The Black Hills National Forest may be most well known for Mount Rushmore but it is so much more than that. Scenic byways take you through narrow rock tunnels, along limestone cliffs with rushing waterfalls and among towering granite pinnacles. The area also includes Custer State Park, Wind Cave, Devil's Tower. There were a few other gems in the area that we did not have time to include in this tour. We saw herds of buffalo, mule deer, scattered pronghorn, a mommy mountain goats with her baby grazing along the roadway. Wild mustang and donkeys could be seen in the meadows and multitudes of birds dotted the skies.
We spent a night in Rapid City's Cabelas parking in lot so we could arrive early to try to find a camping site in the forest. It was July 3rd and the first camp ground we tried had a lovely spot just for us. This camp ground was our first choice because of its location and we were quite surprised to find such a spot. Mount Rushmore loomed over us as we drove from Keystone to Horsethief camp ground. We all could feel the excitement building so as soon as we settled into the site we jumped in TOAD and took the Needles Scenic Highway loop. The winding roads and low narrow tunnels come with warnings that not all vacationers heed. A motorhome had traffic stopped dead at the second tunnel we exited Talking to a park guide later we found out that just a week before a motorhome had entered a tunnel at enough speed to actually get stuck and that ripped mirrors and awnings are common occurrences. Being lucky enough to be going the opposite direction of the road block we continued on our scenic tour. Each overlook was more exhilarating than the last and I was grateful for digital photography, taking picture after picture. The loop takes in Custer State Park and more that once we had to stop for buffalo. When driving the loop clockwise, the last two tunnels give you a dramatic view of Mount Rushmore just as you exit and it was a perfect end to a perfect day.

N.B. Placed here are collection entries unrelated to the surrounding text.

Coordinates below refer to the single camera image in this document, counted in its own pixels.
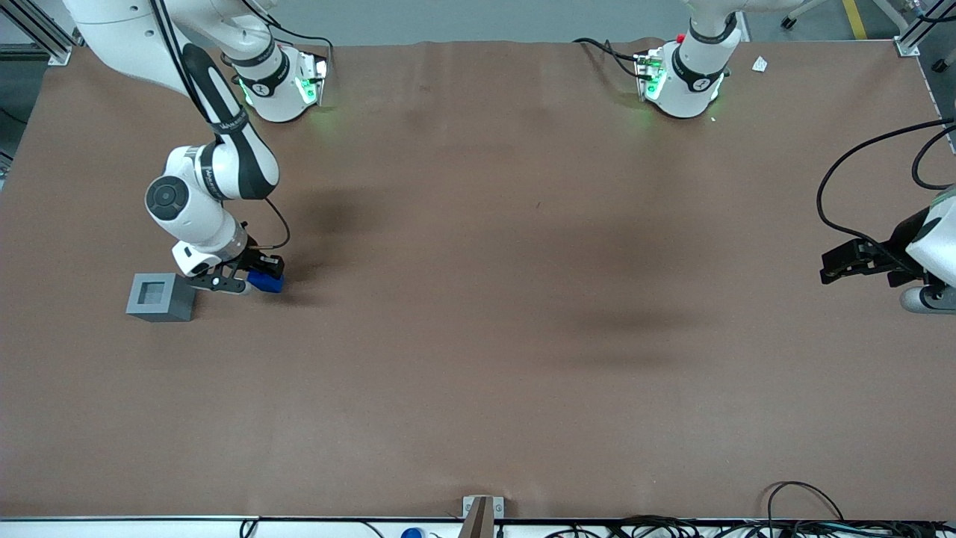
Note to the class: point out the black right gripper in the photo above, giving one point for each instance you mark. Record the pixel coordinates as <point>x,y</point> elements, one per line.
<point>256,261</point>

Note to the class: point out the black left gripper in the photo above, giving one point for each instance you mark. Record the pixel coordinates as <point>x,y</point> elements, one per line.
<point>901,248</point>

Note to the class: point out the blue plastic part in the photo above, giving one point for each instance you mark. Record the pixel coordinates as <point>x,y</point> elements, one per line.
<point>270,285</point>

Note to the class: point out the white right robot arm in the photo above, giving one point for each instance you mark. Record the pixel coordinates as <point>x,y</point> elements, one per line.
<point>190,224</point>

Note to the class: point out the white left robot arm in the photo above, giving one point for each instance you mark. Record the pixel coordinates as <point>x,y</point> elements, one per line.
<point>694,90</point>

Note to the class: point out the gray square base block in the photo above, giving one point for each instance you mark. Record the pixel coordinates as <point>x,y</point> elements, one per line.
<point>179,300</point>

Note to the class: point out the white paper scrap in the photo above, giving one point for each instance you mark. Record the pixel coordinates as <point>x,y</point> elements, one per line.
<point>759,64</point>

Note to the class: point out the brown table mat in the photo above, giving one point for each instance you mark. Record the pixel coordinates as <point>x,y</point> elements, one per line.
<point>478,336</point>

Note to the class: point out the chair leg with caster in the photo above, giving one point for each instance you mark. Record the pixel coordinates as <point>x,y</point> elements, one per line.
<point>792,19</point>

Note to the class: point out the blue round cap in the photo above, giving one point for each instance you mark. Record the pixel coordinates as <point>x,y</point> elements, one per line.
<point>411,533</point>

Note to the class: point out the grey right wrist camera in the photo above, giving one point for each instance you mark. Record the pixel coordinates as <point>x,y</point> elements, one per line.
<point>193,258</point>

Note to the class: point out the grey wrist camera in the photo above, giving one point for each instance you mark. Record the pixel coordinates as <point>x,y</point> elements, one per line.
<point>922,300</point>
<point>193,258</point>

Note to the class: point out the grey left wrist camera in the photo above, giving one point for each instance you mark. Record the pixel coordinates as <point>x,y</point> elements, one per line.
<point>922,300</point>

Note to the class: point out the aluminium frame profile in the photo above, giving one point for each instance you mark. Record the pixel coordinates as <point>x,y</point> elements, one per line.
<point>58,54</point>
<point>907,46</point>

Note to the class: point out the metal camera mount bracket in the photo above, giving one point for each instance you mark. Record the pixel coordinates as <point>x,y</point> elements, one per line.
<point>482,519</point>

Independence Day we headed south to Wind Cave, one of the largest caves in the world twisting more than 600 feet below the surface. There are no stalactites or stalagmite, here the geological spectacle is known as boxwork. This is a honeycomb pattern that covers the cave along its deep drafty corridors. The cave maintains a temperature of 54 degrees year around. When the tour is over an elevator takes visitors back to the surface and the warm summer air. On the route back through Custer City we enjoyed a walking tour of the town and fireworks at sunset. The Crazy Horse monument was illuminated against the night sky and visible as we drove by.
Mount Rushmore National Monument, impressive from the road, is magnificent up close. Finished in 1941, these massive heads are about 60 feet tall. 90 percent of the 450,000 tons of granite were remove using dynamite. Drillers then used a honeycombing process drilling to exact depths. Next the rock between the holes was chiseled away and lastly the surfaces was smoothed out with a special pneumatic tool to leave the surface as smooth as a concrete sidewalk.

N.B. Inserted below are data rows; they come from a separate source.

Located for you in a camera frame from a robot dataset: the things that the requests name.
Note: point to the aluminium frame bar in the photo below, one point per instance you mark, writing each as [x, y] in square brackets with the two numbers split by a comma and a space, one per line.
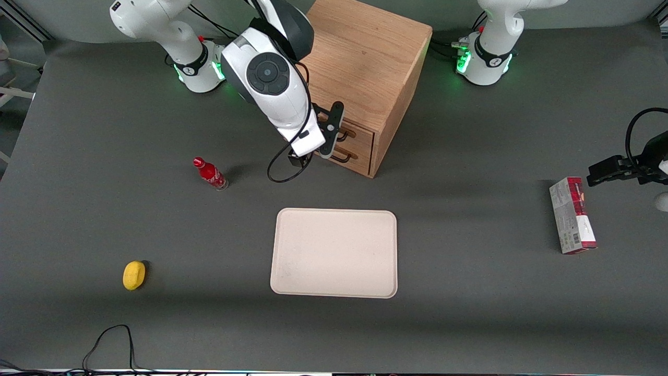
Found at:
[31, 26]

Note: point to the wooden drawer cabinet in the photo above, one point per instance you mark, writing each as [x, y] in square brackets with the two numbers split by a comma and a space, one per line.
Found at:
[376, 52]

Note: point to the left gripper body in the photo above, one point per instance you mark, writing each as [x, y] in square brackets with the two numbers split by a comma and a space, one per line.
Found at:
[648, 163]

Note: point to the beige plastic tray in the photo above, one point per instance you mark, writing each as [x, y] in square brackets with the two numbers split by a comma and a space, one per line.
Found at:
[334, 253]

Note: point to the aluminium frame corner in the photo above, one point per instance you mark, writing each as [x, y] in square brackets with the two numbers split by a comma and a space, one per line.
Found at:
[661, 18]

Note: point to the red and white carton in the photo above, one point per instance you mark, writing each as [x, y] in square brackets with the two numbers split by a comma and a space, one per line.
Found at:
[571, 219]

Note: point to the grey base connector box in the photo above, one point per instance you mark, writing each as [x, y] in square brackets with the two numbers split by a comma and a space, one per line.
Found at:
[216, 52]

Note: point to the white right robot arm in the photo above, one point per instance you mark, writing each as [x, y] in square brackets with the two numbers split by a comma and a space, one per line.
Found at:
[261, 52]

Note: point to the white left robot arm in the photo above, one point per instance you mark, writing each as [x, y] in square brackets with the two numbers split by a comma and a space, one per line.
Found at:
[490, 57]

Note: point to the red cola bottle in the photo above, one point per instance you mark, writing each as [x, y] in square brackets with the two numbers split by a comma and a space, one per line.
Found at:
[210, 173]

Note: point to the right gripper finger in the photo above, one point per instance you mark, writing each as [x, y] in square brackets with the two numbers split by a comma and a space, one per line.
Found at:
[337, 140]
[339, 127]

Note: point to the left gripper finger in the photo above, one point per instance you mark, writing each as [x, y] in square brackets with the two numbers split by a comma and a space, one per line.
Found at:
[608, 167]
[608, 179]

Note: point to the yellow lemon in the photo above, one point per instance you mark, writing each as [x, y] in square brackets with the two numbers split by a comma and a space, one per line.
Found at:
[133, 275]

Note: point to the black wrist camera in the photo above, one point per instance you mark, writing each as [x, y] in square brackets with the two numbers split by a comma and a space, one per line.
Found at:
[297, 159]

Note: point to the white metal stand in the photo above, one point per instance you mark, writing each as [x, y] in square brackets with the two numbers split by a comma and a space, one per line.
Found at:
[15, 94]

Before heading to Devil's Tower we had to drive through Sturgis and Deadwood. Sturgis isn't much of anything unless it's Bike Week but the guys bought T-shirts and even little Baby Silas will have one to wear when we get to Seattle. Deadwood was more interesting, a cute western town that was popular with tourists. We had lunch in an old saloon and watched the reenactment of the famous shooting of Wild Bill Hickock. He was shot in the back of the head as he played cards and died holding a pair of Aces and Eights, forever known as a deadmans hand.
Part of the Black Hills spreads into Wyoming and creeps up to Devil's Tower.

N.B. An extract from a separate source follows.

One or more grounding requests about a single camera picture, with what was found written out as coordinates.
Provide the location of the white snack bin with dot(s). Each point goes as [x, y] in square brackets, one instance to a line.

America's first National Monument is a massive stone pillar that rises 1,267 feet skyward. Several groups of climbers were scattered on the sides at varying intervals and really put the size of the rock into perspective. Sebastian jumped out of Steve's pack and went on a walkabout but we were able to catch up with him and had a stern talking to. We explained to him that Riley would be quite unhappy with him if he took off and travelled on his own.
Our campsite at the base could not have been better. SLOTH was nestled amid a few trees, along a creek and with a stunning view.